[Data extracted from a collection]
§ §
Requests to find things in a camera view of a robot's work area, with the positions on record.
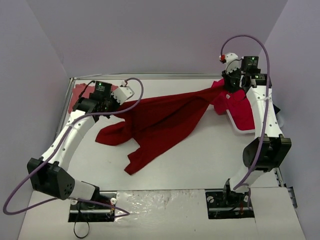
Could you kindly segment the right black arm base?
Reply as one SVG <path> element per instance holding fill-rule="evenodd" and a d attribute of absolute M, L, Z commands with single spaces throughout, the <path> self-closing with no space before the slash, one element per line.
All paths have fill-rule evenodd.
<path fill-rule="evenodd" d="M 224 189 L 206 189 L 205 200 L 209 220 L 254 218 L 249 192 L 237 193 Z"/>

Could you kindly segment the dark red t-shirt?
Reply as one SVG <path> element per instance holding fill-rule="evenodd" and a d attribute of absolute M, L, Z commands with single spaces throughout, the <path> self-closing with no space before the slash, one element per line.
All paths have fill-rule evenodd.
<path fill-rule="evenodd" d="M 130 163 L 124 169 L 133 175 L 187 138 L 222 91 L 222 86 L 212 86 L 195 92 L 142 99 L 133 109 L 116 114 L 122 121 L 101 129 L 95 141 L 118 146 L 134 139 L 139 148 L 127 156 Z"/>

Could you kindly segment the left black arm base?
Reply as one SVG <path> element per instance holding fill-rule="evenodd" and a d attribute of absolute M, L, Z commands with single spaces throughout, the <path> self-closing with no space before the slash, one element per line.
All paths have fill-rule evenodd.
<path fill-rule="evenodd" d="M 102 191 L 98 202 L 113 205 L 117 203 L 116 191 Z M 115 220 L 115 209 L 93 204 L 71 200 L 69 205 L 68 222 L 69 223 L 107 223 Z"/>

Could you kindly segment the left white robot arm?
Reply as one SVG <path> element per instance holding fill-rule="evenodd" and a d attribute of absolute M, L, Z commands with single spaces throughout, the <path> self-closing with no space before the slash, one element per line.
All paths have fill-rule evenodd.
<path fill-rule="evenodd" d="M 89 209 L 101 203 L 100 188 L 72 177 L 70 162 L 86 133 L 101 115 L 114 113 L 133 92 L 124 86 L 95 82 L 88 97 L 81 92 L 72 106 L 69 119 L 47 151 L 27 163 L 33 190 L 60 200 L 81 199 Z"/>

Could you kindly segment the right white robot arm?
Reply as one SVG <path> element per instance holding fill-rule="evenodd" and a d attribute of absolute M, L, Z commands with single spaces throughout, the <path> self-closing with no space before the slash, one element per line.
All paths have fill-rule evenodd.
<path fill-rule="evenodd" d="M 222 202 L 229 207 L 247 193 L 251 185 L 265 173 L 278 168 L 288 154 L 292 141 L 284 137 L 276 117 L 272 83 L 268 74 L 258 68 L 258 56 L 239 58 L 235 53 L 222 54 L 224 88 L 229 93 L 242 90 L 249 101 L 254 122 L 254 140 L 242 152 L 243 165 L 226 182 L 229 189 L 222 193 Z"/>

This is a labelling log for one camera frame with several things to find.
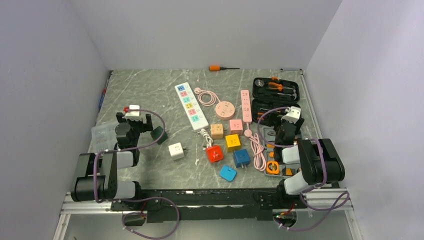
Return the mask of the white cube adapter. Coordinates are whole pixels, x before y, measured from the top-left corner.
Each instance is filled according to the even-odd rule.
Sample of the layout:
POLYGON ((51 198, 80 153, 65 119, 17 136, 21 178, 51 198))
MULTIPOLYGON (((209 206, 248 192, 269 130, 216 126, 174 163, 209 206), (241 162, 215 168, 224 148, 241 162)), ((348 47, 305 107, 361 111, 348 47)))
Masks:
POLYGON ((168 146, 168 151, 172 161, 176 161, 185 157, 187 147, 182 146, 180 142, 168 146))

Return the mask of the beige cube adapter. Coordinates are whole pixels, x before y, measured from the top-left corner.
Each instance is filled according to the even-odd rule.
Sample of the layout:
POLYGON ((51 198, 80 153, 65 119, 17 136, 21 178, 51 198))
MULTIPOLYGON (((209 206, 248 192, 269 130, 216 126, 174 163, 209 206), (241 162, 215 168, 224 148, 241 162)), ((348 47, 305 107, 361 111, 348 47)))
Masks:
POLYGON ((213 140, 223 139, 225 137, 224 125, 222 123, 211 124, 210 136, 213 140))

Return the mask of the green cube adapter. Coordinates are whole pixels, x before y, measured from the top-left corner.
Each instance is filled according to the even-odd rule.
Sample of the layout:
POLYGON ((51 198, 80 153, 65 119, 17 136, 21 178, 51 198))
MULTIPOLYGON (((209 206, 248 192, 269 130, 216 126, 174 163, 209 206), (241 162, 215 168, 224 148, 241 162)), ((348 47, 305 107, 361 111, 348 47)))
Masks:
POLYGON ((168 139, 167 132, 161 127, 157 126, 150 132, 151 138, 158 144, 161 145, 168 139))

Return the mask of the light blue cube adapter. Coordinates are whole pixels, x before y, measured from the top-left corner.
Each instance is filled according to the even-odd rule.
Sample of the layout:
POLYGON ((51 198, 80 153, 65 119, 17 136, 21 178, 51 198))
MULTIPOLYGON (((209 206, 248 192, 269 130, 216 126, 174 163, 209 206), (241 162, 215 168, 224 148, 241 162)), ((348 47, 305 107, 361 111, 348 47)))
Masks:
POLYGON ((232 182, 237 175, 237 171, 228 165, 223 165, 219 176, 228 182, 232 182))

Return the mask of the black tool case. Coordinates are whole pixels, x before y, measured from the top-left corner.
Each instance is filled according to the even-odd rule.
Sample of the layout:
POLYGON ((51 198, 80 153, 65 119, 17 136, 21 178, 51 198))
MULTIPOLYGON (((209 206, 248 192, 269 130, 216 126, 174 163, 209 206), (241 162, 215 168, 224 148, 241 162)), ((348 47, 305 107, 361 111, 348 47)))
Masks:
POLYGON ((252 121, 257 123, 265 112, 280 107, 300 107, 299 85, 293 81, 278 79, 277 77, 256 77, 252 84, 251 115, 252 121), (269 82, 275 82, 283 86, 282 91, 267 89, 269 82))

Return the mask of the yellow cube adapter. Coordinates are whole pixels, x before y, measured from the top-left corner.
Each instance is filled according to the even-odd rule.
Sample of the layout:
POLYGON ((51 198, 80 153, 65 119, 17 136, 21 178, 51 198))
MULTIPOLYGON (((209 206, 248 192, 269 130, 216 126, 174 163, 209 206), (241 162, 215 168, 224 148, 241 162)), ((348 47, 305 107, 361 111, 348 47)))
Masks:
POLYGON ((225 136, 225 145, 228 153, 240 150, 242 145, 238 134, 225 136))

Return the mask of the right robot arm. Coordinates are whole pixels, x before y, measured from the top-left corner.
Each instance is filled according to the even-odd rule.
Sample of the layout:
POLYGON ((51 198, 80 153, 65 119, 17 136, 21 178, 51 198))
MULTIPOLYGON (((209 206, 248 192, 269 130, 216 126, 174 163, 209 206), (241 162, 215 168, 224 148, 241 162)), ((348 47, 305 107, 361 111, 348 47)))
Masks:
POLYGON ((302 120, 284 115, 274 126, 273 160, 266 167, 268 174, 280 174, 275 194, 276 203, 289 207, 295 196, 344 180, 346 171, 333 142, 329 138, 298 139, 302 120))

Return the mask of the grey tool tray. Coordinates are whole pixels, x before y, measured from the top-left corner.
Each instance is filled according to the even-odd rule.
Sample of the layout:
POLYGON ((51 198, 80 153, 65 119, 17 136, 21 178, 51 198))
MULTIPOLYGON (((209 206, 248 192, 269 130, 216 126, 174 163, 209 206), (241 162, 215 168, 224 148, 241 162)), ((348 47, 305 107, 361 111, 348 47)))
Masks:
POLYGON ((263 173, 266 176, 287 179, 293 177, 295 174, 301 171, 301 166, 299 163, 287 164, 282 161, 278 161, 280 155, 275 155, 274 146, 266 143, 263 139, 261 140, 261 143, 264 147, 263 155, 265 156, 266 163, 269 161, 276 161, 279 164, 280 173, 278 175, 266 174, 266 170, 264 170, 263 173))

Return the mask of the white power strip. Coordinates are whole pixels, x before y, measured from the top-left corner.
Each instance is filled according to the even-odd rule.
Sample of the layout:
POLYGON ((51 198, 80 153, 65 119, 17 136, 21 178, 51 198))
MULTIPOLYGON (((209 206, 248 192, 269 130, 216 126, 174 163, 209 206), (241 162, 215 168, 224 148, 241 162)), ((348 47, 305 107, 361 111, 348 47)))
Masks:
POLYGON ((196 99, 196 94, 190 87, 189 83, 180 83, 174 88, 192 129, 196 132, 201 129, 206 129, 209 126, 209 123, 196 99))

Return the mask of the pink cube adapter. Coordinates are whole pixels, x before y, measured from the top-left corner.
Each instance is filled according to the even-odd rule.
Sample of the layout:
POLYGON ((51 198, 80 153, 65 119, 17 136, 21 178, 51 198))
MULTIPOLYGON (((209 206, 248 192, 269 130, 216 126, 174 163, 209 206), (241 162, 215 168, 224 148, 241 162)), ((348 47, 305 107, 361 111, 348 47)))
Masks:
POLYGON ((244 132, 243 121, 241 119, 230 119, 229 130, 231 135, 237 134, 241 136, 244 132))

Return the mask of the pink power strip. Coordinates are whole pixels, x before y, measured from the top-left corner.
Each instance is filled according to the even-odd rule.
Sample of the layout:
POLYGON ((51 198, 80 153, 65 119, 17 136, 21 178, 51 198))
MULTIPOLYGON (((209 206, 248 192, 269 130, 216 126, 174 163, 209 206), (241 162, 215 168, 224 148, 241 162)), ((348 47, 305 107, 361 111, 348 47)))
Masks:
POLYGON ((242 111, 242 121, 246 124, 252 122, 252 113, 251 113, 251 100, 250 93, 247 89, 240 91, 241 97, 241 111, 242 111))

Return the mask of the dark blue cube adapter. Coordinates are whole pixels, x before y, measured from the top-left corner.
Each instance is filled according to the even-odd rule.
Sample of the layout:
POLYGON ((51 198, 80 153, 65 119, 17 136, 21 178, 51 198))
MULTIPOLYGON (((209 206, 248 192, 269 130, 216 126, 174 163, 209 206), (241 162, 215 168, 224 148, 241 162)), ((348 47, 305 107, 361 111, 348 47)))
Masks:
POLYGON ((234 165, 236 168, 248 166, 251 162, 247 149, 235 150, 232 154, 234 165))

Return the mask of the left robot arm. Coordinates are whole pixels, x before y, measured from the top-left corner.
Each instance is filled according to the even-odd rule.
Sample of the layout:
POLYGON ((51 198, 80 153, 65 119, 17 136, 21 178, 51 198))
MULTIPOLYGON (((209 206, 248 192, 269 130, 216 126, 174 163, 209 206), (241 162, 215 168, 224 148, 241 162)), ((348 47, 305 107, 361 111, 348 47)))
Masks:
POLYGON ((73 201, 105 201, 124 199, 131 210, 144 203, 141 187, 136 181, 118 179, 118 170, 135 167, 140 151, 136 148, 141 133, 153 131, 152 116, 139 113, 116 114, 117 122, 110 122, 93 129, 95 139, 110 137, 101 153, 82 153, 74 172, 74 186, 70 191, 73 201))

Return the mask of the clear plastic screw box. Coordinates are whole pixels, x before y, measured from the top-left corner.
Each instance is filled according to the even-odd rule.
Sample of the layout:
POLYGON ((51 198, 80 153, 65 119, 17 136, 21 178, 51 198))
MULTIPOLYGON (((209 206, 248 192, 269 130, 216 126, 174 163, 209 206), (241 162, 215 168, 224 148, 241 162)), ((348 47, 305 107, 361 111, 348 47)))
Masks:
POLYGON ((117 143, 115 128, 118 122, 107 122, 91 128, 91 152, 112 150, 117 143))

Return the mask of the red cube adapter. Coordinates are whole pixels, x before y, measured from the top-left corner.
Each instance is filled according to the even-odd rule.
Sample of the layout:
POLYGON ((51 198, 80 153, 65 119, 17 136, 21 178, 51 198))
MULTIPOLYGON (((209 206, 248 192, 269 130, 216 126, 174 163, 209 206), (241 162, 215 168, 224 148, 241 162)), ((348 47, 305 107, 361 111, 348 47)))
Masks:
POLYGON ((205 149, 207 159, 210 163, 215 163, 224 159, 224 154, 219 145, 212 145, 205 149))

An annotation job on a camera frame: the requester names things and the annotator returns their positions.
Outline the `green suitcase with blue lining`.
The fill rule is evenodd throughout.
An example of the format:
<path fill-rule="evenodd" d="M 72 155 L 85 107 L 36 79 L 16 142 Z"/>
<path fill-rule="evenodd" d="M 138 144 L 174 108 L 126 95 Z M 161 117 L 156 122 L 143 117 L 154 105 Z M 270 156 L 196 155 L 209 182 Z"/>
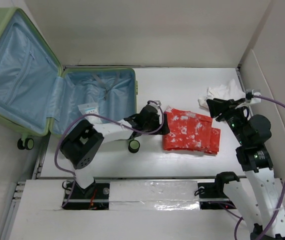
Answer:
<path fill-rule="evenodd" d="M 132 68 L 63 68 L 21 8 L 0 7 L 0 124 L 20 134 L 20 150 L 35 136 L 61 135 L 82 104 L 115 121 L 133 115 L 137 94 Z"/>

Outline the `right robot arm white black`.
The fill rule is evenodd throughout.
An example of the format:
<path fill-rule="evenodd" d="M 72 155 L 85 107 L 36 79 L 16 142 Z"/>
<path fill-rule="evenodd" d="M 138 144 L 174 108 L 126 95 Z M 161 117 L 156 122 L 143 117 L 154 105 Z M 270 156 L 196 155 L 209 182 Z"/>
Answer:
<path fill-rule="evenodd" d="M 210 116 L 226 122 L 239 142 L 236 157 L 248 179 L 256 202 L 244 190 L 240 178 L 232 171 L 216 175 L 213 190 L 220 197 L 227 196 L 241 214 L 250 239 L 285 240 L 285 190 L 277 190 L 272 158 L 265 146 L 272 136 L 271 122 L 261 114 L 251 117 L 244 111 L 249 102 L 239 100 L 208 99 Z"/>

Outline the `white blue plastic packet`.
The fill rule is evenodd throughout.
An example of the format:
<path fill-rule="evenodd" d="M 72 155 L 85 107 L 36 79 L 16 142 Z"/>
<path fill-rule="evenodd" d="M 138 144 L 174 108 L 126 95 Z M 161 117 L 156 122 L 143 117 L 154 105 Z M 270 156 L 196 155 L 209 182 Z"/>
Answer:
<path fill-rule="evenodd" d="M 82 115 L 87 115 L 85 118 L 91 123 L 91 124 L 102 124 L 102 120 L 94 115 L 99 115 L 99 105 L 96 102 L 92 103 L 84 103 L 78 105 L 78 109 L 81 112 Z"/>

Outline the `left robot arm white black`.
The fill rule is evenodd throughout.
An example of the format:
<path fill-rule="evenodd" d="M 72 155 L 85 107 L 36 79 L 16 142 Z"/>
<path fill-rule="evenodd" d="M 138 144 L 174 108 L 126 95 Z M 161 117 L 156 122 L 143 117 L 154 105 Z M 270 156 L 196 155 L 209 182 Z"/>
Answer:
<path fill-rule="evenodd" d="M 73 166 L 74 181 L 72 189 L 82 198 L 94 194 L 96 181 L 89 174 L 89 164 L 93 161 L 101 145 L 114 141 L 127 141 L 128 151 L 135 154 L 140 149 L 136 138 L 142 135 L 162 135 L 170 133 L 167 113 L 155 101 L 149 101 L 139 113 L 120 121 L 108 120 L 107 123 L 93 124 L 87 119 L 69 127 L 62 139 L 59 150 Z"/>

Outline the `red white patterned cloth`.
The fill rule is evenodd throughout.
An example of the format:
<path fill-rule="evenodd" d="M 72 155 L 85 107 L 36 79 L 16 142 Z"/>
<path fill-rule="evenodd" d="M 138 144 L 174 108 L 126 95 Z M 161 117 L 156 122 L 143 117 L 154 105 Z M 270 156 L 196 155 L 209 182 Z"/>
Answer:
<path fill-rule="evenodd" d="M 221 130 L 212 127 L 207 115 L 168 106 L 165 110 L 170 133 L 162 138 L 165 151 L 198 151 L 217 155 L 220 150 Z"/>
§ §
* EXERCISE BRIEF: Word for word, write out the lines from the top of the records above down to the line holding "Could you kindly segment the dark", inclusive, but not the pictures.

* COMPLETED EXERCISE:
Requests to find things in a camera view of a robot's work area, with the positions on record.
Could you kindly segment the right black arm base?
Reply as one SVG <path> element per instance holding fill-rule="evenodd" and a d attribute of absolute M, L, Z commands with single spaces throughout, the <path> self-closing with no space before the slash, one element per line.
All paths have fill-rule evenodd.
<path fill-rule="evenodd" d="M 224 189 L 206 189 L 205 200 L 209 220 L 254 218 L 249 192 L 237 193 Z"/>

Could you kindly segment the dark red t-shirt?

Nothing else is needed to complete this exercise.